Projects include the installation of water pumps close to villages, solar-powered lighting and the development of community gardens to cut down the distances women have to travel, to tend their crops.
Lt. Cdr. Braga is also a driving force behind MINUSCA leadership’s engagement with local women leaders, making sure that the voice of Central African women is heard throughout the ongoing peace process.
Moreover, as a former teacher she has also helped train and raise awareness among her peers on gender dynamics within the Mission.

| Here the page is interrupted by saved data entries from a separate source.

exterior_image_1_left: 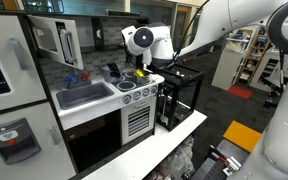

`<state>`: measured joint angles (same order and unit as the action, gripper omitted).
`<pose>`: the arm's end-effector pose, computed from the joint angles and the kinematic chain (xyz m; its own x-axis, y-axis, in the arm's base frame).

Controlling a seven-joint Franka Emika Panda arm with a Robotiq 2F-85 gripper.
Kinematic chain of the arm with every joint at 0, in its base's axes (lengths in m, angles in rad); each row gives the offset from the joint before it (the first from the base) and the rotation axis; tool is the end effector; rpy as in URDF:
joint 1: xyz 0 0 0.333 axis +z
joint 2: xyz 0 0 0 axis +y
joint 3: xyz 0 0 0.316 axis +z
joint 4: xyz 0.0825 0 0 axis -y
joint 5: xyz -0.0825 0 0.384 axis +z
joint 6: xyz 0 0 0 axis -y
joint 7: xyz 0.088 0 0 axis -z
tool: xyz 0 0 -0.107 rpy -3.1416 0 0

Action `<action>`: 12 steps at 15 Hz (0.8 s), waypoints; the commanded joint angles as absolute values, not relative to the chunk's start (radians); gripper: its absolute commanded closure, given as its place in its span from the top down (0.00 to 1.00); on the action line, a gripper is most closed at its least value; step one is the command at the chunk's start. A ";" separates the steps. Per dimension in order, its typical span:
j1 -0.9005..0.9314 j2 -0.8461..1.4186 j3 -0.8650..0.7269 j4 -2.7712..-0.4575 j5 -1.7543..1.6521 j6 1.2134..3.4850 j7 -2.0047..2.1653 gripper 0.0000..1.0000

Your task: Place the lid on the pot

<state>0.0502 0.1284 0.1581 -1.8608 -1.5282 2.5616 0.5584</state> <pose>0.6166 0.1413 0.5011 0.4979 0.7990 0.3373 0.1705 -0.4715 0.8653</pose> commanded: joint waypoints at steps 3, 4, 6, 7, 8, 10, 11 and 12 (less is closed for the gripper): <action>0.035 0.113 0.154 -1.877 -1.492 2.591 0.481 1.00; 0.037 0.112 0.156 -1.875 -1.493 2.589 0.464 1.00; 0.043 0.110 0.159 -1.872 -1.501 2.587 0.435 1.00; 0.046 0.111 0.160 -1.867 -1.514 2.592 0.424 1.00; 0.048 0.111 0.162 -1.866 -1.516 2.594 0.411 1.00; 0.053 0.108 0.166 -1.864 -1.534 2.599 0.399 1.00; 0.056 0.105 0.168 -1.865 -1.538 2.602 0.390 1.00; 0.057 0.104 0.168 -1.862 -1.555 2.604 0.395 1.00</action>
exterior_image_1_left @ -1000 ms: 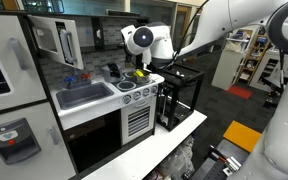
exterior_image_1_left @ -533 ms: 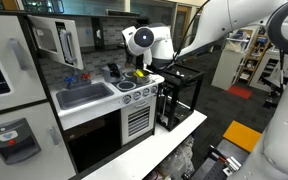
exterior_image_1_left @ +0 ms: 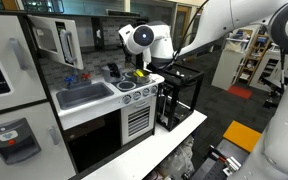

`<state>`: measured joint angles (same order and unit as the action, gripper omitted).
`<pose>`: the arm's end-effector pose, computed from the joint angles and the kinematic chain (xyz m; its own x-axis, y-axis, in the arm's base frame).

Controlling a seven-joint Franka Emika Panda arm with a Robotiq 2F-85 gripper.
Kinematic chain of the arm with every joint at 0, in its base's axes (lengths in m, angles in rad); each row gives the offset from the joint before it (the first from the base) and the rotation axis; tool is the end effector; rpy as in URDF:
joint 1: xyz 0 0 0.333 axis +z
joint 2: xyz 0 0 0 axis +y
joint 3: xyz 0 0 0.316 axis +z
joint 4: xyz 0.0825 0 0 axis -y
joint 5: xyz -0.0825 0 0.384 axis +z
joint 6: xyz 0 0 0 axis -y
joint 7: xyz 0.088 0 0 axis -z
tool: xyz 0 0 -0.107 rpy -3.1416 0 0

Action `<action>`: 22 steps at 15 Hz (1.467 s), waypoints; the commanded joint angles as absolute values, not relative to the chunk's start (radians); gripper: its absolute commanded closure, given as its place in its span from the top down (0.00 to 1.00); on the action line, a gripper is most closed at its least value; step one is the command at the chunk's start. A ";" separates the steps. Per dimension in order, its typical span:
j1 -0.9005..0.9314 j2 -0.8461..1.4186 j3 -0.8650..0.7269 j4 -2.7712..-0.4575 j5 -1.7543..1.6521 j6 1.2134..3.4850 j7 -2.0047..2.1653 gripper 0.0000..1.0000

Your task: Place the lid on the pot

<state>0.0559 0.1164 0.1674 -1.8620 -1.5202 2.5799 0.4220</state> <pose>0.6115 0.1526 0.5085 0.4437 0.8650 0.2343 0.2390 -0.3662 0.8993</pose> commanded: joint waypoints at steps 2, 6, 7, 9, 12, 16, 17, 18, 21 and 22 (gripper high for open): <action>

Jean-Pierre Lacroix, who heads the UN Department of Peace Operations, spelled out: “Marcia Andrade Braga is a stellar example of why we need more women in peacekeeping: Peacekeeping works effectively when women play meaningful roles and when women in the host communities are directly engaged”.
Created in 2016, the UN award recognizes the dedication and effort of an individual peacekeeper in promoting the principles of UN Security Resolution 1325 (UNSCR 1325) on women, peace and security, which underscores the “3 Ps”, to prevent conflict; protect women and their rights during and after conflict; and to increase the numbers of women participating in all mechanisms, to prevent and resolve conflict.